Debt might be good. In his book on Debt: The First 5000 years, David Graeber opens with a story. The story is paradigmatic. A woman tells a man the story about a person who is “under water.”  “But, shouldn’t she have to pay her debt?”  Should. Have. Pay. Debt. Those four words go together. They mispray the Lord’s prayer. Instead we might pray, “forgive the banks their trespasses into our souls first and then our pocketbooks.”   

The German word “schuld” means both debt and guilt. What would happen if the word debt were morally neutralized, in both those who pay and those who are paid? In market terms, a debt is an exchange that has not been brought to completion. It is not a moral matter but an exchange matter.

It is economically sensible to have debt. It is not economically sensible to throw debtors in jail, psychologically, spiritually, or actually. The goal of the following glossary is to get the question of debt into an instrumental pragmatism and out of morality. Odd that a spiritual glossary would want to do that, right?  On the way to pragmatism, there is a spiritual transformation that occurs. We stop being embarrassed by debt and start being empowered to make justice for ourselves and not the banks.

Never forget that Germany, today’s enforcer of Euro-austerity, was the beneficiary of one of history’s most magnanimous acts of debt amnesty in 1948. It was called the Marshall plan. Today Germany thrives in relative terms, while enforcing punishmentalism around debt towards Greece. The Marshall Plan was good, not bad. It, rather than austerity, could be widely followed.

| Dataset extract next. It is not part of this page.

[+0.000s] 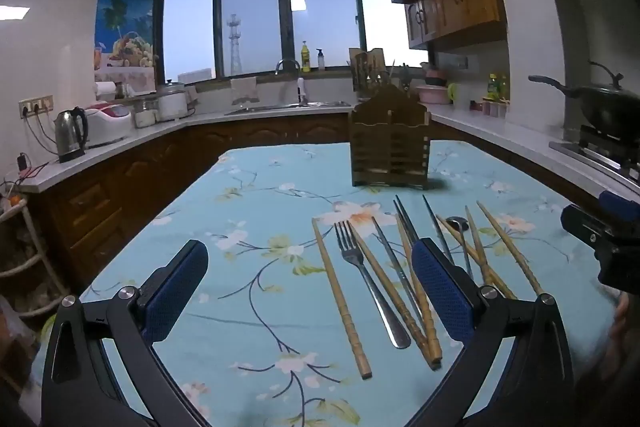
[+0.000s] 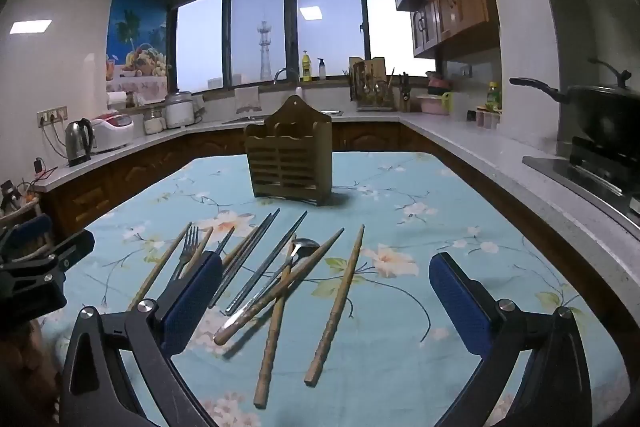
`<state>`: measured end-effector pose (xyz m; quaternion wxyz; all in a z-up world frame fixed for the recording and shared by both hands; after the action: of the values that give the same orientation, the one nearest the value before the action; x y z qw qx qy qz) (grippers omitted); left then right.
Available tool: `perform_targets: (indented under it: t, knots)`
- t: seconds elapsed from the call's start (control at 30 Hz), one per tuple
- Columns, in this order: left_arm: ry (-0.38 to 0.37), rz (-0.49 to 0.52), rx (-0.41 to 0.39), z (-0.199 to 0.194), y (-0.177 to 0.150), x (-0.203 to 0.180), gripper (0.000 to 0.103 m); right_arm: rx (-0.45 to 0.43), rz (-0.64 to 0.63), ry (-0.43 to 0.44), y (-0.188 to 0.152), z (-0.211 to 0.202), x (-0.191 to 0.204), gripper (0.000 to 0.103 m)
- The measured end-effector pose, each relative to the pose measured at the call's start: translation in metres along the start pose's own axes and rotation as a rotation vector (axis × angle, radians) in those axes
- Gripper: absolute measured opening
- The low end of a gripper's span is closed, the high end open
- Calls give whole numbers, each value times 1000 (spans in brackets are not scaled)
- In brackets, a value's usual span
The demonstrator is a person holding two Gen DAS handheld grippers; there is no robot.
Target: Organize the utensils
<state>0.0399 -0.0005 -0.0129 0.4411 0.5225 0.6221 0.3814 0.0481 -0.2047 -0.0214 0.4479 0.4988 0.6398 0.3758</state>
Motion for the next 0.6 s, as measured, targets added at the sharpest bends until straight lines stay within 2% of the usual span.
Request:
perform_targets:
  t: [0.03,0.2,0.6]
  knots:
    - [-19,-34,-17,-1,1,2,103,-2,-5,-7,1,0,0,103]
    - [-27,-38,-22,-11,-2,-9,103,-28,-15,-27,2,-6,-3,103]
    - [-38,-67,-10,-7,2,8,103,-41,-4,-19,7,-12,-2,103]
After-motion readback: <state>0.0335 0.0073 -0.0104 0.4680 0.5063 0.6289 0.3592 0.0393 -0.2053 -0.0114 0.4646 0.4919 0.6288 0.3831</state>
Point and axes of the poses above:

Right now the banks own too much, and the people own too little. Misunderstanding the word debt is at the root. Thus a glossary so that we can forgive ourselves the ways we trespass using words.

Austerity, the policy used to legitimate lowering union wages and decrease government spending.

Bad, the word linked to those with debt instead of those who benefit from debt.

Chapter 11, something for corporations not individuals and not Greece.

Debt, something rich people should have and poor people should not.

Envy, the way everybody wants to be richer than everybody else.

Fear, the delivery system of social control, as in fear of being bad.

Greed, what allows corporate executives to make 350 times what their lowest paid workers get.

Holy, what markets and exchanges and debts could be if there were justice.

Ignorance, what allows people to internalize shame about their mortgages being under water.

Justice, what happens when many people benefit.

Kitchens, things you finance at high rates.

Love, something that everybody thinks is the most important thing while also believing that markets are not to be effected by it.

Moral hazard, one of the arguments banks use to refuse to forgive mortgages because such forgiveness might encourage people to buy more than they “deserve.”

Naive, what people are when they say governments should reduce debt, which drives economies to grow and make room for more people to participate.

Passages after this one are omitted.